# What the exercise asks:
Exactly the lines from the first line of the listing through the line containing "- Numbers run" should appear in the output, unchanged.

** Extracted data follows **

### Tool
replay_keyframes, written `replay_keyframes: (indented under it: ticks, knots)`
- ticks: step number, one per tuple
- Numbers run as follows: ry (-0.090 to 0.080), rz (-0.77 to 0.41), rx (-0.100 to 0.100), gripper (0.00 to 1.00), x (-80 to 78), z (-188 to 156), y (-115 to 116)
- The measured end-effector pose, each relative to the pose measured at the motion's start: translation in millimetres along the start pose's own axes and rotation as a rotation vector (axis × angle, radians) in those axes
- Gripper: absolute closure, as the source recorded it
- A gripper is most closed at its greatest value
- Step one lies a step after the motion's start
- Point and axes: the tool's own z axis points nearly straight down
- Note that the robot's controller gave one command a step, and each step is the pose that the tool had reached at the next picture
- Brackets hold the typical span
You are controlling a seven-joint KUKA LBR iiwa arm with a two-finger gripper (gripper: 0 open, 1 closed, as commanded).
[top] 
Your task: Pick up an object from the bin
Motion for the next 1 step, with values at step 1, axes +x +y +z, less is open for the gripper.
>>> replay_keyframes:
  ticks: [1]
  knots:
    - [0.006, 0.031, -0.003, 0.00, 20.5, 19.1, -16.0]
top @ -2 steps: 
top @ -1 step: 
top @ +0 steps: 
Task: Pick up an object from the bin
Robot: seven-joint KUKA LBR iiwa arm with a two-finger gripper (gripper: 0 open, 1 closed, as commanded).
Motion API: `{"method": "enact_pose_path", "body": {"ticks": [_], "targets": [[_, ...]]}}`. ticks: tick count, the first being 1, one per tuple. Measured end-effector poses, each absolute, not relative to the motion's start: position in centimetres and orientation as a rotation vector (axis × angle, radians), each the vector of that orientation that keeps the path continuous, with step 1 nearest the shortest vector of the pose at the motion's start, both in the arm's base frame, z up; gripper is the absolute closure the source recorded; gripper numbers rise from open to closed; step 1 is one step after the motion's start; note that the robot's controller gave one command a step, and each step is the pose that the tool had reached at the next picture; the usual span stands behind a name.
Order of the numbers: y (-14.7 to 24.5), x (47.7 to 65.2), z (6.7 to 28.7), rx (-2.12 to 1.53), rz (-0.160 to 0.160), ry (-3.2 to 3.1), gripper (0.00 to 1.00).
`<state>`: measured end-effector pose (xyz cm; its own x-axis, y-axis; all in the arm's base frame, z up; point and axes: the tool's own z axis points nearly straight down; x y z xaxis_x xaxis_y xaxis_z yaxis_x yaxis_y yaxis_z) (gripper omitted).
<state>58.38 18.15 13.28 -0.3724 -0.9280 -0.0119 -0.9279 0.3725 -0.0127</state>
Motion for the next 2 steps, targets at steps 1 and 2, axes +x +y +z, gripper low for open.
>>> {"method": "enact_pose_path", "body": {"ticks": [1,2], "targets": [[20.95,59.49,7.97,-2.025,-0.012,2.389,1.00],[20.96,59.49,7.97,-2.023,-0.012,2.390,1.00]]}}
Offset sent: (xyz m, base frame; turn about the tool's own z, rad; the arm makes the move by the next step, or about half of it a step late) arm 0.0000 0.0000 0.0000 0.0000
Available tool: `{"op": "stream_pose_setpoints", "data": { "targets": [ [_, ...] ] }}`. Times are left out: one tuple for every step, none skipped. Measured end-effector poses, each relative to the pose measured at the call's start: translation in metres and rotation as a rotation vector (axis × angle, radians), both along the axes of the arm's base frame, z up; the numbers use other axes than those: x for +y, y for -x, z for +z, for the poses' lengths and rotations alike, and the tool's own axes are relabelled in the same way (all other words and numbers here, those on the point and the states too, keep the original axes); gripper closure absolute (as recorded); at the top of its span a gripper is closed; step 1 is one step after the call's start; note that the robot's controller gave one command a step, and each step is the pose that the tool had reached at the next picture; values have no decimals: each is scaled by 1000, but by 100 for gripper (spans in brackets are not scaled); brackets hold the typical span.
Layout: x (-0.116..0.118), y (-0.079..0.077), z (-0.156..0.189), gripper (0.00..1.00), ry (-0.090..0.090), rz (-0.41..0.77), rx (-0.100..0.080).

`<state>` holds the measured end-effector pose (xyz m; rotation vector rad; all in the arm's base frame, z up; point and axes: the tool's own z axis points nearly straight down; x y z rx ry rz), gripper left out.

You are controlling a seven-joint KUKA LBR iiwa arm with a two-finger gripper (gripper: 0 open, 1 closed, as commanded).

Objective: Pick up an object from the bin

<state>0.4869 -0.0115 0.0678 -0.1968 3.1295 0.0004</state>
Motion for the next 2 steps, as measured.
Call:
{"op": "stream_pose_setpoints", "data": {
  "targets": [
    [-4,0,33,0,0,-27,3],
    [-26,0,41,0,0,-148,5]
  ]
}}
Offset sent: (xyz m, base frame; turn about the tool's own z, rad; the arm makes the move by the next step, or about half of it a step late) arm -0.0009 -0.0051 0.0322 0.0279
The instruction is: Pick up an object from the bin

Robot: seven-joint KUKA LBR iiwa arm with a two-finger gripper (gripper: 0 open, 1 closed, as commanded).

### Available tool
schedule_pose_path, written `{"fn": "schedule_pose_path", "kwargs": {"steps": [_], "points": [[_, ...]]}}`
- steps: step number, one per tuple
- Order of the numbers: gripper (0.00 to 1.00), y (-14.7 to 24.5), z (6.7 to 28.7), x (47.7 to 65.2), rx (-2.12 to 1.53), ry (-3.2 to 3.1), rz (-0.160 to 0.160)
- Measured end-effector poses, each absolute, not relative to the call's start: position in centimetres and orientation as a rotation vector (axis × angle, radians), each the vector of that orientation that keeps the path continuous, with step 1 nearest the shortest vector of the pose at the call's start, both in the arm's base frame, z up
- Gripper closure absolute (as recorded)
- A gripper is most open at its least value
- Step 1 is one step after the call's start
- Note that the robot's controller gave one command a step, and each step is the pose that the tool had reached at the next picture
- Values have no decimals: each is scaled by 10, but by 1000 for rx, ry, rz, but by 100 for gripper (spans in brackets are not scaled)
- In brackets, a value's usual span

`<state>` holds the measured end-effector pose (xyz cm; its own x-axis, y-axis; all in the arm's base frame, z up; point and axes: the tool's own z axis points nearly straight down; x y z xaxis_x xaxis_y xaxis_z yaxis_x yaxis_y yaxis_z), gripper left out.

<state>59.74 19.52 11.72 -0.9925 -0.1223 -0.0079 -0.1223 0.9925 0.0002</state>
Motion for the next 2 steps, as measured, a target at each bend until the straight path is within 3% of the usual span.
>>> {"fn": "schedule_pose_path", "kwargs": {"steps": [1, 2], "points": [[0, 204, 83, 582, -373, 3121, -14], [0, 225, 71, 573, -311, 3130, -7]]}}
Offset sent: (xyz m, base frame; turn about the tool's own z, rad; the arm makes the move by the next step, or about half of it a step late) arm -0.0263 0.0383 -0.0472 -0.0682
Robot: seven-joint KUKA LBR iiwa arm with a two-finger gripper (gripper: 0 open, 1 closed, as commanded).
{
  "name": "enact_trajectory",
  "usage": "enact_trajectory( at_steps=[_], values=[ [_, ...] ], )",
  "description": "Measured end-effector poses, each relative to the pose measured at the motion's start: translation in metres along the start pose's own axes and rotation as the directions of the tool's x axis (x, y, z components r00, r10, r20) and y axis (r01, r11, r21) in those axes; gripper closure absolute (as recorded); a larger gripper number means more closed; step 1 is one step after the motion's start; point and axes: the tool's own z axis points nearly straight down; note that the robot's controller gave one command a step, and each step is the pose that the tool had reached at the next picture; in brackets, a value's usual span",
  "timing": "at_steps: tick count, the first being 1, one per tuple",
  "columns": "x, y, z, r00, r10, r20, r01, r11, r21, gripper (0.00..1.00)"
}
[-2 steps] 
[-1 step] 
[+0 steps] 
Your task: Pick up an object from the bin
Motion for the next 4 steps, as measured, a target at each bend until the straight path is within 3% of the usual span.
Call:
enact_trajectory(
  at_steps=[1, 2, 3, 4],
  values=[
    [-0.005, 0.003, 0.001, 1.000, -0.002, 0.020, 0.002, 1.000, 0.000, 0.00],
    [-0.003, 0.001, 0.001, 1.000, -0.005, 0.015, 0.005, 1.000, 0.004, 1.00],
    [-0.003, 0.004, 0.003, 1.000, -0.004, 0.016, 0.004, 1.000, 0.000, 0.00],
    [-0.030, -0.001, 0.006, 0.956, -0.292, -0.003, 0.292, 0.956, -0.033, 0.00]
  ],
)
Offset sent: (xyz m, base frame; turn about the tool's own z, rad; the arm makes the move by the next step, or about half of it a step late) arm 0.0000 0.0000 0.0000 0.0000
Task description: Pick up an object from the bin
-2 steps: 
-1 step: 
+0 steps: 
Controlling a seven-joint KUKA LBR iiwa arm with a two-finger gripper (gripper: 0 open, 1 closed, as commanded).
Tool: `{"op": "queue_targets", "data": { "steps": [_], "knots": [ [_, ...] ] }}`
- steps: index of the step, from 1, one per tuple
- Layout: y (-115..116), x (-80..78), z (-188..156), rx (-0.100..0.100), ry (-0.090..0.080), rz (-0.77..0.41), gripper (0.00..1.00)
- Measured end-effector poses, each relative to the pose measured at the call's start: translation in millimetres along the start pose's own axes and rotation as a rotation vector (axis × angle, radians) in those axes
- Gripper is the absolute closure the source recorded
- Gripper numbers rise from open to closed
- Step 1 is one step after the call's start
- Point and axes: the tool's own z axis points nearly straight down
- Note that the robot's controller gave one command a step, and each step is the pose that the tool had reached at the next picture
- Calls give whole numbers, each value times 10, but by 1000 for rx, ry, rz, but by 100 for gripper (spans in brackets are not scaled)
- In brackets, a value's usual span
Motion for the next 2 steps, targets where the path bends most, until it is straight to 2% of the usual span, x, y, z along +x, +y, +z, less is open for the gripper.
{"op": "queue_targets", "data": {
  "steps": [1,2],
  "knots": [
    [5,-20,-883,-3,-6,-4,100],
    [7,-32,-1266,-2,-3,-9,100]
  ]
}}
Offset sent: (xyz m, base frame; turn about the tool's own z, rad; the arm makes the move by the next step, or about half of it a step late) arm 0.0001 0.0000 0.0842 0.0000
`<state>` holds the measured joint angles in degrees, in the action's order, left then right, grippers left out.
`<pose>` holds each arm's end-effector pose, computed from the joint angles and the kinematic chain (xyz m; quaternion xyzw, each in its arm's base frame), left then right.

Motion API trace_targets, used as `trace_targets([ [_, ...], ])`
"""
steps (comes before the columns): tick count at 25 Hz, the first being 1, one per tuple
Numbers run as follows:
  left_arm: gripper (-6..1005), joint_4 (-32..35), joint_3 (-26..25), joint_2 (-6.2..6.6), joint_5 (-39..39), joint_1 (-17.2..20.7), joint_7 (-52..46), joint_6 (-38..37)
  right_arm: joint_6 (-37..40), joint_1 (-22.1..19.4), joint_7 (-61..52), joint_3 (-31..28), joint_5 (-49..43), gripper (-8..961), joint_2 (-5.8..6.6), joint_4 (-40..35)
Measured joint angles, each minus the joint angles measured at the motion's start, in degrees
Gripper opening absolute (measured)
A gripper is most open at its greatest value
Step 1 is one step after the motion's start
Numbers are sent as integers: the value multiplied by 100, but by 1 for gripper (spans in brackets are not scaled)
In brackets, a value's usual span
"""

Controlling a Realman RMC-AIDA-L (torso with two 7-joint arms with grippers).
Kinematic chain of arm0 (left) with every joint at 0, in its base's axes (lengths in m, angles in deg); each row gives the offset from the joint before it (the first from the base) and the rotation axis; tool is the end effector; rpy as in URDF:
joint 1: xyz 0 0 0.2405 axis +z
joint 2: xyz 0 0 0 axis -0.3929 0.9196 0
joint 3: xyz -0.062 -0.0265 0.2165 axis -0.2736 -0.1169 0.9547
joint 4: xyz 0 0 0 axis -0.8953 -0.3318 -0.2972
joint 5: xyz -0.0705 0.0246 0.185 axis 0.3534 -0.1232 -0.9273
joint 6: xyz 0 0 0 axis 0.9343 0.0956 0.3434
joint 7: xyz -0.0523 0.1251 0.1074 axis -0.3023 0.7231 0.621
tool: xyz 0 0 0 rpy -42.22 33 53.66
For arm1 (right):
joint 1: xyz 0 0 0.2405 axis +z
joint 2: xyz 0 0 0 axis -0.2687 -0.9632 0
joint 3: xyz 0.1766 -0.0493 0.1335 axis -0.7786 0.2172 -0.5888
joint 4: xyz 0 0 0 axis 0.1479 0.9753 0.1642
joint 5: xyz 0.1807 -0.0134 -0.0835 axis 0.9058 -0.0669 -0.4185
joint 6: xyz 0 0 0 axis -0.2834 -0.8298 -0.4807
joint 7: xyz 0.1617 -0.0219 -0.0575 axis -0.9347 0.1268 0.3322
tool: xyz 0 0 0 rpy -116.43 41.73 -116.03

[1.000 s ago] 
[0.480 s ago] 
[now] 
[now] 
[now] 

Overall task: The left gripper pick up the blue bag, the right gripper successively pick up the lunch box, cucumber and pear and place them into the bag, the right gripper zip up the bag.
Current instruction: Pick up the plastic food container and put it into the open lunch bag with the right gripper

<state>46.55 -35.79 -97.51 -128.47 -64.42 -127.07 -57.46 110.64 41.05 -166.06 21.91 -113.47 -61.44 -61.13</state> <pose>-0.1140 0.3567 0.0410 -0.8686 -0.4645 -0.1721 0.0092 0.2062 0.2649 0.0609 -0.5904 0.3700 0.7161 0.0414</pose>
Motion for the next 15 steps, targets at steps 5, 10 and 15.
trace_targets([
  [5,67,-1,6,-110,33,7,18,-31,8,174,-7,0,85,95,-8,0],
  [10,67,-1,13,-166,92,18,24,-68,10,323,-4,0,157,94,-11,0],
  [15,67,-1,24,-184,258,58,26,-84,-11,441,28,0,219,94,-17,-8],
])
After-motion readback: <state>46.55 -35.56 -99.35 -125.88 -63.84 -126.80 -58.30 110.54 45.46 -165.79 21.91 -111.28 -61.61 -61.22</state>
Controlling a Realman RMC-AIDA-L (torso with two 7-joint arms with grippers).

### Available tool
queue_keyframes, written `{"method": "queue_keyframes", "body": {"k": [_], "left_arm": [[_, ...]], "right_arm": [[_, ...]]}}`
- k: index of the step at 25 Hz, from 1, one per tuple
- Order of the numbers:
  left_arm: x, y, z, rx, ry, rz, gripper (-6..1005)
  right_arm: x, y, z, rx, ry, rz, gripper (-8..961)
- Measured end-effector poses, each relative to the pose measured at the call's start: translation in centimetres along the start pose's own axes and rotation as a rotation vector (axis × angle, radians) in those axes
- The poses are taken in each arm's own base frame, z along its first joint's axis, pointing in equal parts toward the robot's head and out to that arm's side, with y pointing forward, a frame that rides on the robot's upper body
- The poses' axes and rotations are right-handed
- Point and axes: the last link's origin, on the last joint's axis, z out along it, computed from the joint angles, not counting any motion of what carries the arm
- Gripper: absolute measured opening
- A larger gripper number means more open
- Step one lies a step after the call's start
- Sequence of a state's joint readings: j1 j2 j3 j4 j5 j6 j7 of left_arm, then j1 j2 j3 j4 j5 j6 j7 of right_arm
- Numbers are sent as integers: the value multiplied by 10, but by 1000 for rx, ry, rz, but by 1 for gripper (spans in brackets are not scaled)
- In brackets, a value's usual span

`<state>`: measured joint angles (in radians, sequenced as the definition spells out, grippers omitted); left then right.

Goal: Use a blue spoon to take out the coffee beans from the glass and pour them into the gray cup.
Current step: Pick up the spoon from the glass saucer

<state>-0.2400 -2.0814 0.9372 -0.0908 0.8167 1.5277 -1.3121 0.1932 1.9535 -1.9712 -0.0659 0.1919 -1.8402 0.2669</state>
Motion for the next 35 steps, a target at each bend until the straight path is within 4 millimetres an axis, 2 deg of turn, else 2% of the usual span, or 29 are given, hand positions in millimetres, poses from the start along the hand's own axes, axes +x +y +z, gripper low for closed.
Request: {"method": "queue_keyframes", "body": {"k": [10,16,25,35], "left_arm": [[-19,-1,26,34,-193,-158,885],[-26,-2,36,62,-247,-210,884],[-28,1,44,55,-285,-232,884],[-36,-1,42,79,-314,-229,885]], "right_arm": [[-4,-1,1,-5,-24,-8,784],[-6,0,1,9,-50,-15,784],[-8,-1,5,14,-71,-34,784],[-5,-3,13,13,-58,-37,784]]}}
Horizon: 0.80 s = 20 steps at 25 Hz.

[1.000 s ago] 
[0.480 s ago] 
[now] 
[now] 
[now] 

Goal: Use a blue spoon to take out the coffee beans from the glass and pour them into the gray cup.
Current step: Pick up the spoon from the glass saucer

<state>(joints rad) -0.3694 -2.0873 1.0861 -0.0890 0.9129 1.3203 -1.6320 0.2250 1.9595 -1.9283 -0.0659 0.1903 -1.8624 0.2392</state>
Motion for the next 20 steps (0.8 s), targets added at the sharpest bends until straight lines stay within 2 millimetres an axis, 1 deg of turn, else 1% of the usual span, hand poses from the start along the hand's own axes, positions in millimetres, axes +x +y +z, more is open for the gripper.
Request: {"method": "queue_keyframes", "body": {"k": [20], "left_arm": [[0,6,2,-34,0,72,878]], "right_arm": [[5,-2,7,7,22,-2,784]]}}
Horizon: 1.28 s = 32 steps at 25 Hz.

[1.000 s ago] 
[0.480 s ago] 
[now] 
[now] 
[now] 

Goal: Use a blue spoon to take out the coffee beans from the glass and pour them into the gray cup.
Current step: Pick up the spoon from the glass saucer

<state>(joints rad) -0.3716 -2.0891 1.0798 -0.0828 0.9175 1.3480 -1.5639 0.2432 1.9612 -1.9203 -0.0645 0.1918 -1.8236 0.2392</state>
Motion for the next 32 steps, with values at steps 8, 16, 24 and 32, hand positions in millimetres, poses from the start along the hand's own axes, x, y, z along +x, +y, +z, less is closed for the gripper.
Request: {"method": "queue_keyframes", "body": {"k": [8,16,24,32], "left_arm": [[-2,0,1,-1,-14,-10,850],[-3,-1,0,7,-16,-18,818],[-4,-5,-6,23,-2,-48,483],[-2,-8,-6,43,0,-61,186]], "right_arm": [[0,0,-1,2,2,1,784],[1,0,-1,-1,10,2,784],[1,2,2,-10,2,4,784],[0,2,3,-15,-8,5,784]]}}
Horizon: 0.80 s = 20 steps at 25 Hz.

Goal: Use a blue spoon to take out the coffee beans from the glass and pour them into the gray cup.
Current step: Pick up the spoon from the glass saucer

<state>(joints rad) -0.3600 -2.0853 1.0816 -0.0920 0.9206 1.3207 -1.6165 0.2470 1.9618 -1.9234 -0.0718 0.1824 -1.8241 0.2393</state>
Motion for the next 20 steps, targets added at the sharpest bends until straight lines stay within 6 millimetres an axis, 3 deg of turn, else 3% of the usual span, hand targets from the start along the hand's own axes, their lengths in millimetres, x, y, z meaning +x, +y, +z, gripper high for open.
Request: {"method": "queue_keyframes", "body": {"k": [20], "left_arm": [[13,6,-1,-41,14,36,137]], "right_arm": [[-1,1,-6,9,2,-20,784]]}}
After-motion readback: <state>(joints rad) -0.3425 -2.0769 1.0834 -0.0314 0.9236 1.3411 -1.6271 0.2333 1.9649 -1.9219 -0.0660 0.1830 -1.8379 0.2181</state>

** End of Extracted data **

# Task result:
### Tool
replay_keyframes, written `replay_keyframes: (indented under it: ticks, knots)`
- ticks: step number, one per tuple
- Numbers run as follows: ry (-0.090 to 0.080), rz (-0.77 to 0.41), rx (-0.100 to 0.100), gripper (0.00 to 1.00), x (-80 to 78), z (-188 to 156), y (-115 to 116)

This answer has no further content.